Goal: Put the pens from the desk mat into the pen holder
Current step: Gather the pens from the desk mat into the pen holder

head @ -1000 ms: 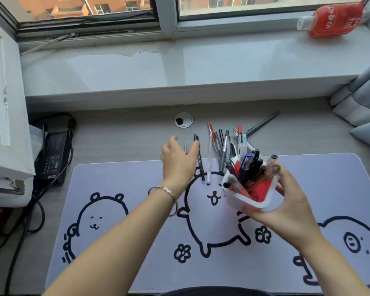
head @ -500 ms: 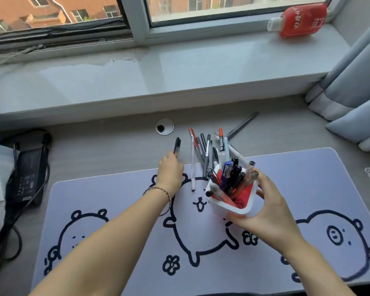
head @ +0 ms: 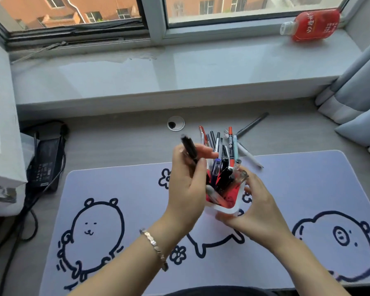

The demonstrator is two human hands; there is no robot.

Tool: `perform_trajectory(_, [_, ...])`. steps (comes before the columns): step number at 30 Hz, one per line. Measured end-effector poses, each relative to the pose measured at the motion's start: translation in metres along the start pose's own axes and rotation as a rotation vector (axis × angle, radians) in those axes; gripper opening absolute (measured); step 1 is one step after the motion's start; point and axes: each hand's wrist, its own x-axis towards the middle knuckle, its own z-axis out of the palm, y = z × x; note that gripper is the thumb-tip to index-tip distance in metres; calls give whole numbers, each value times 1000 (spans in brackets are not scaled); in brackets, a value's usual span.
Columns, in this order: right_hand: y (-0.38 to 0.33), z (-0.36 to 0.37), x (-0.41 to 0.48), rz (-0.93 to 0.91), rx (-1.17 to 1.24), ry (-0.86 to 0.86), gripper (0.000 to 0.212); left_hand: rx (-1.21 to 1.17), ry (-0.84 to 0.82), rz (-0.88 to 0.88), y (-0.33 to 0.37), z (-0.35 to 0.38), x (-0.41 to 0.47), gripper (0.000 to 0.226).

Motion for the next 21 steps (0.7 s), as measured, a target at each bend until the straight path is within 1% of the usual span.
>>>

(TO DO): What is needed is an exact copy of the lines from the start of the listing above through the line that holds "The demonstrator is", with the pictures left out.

(FINISHED TASK):
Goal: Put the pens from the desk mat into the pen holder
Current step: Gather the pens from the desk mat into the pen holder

head @ -1000 ms: 
head @ -500 ms: 
head @ +0 ms: 

The demonstrator is two human hands; there is no robot.

This answer has been written out in full.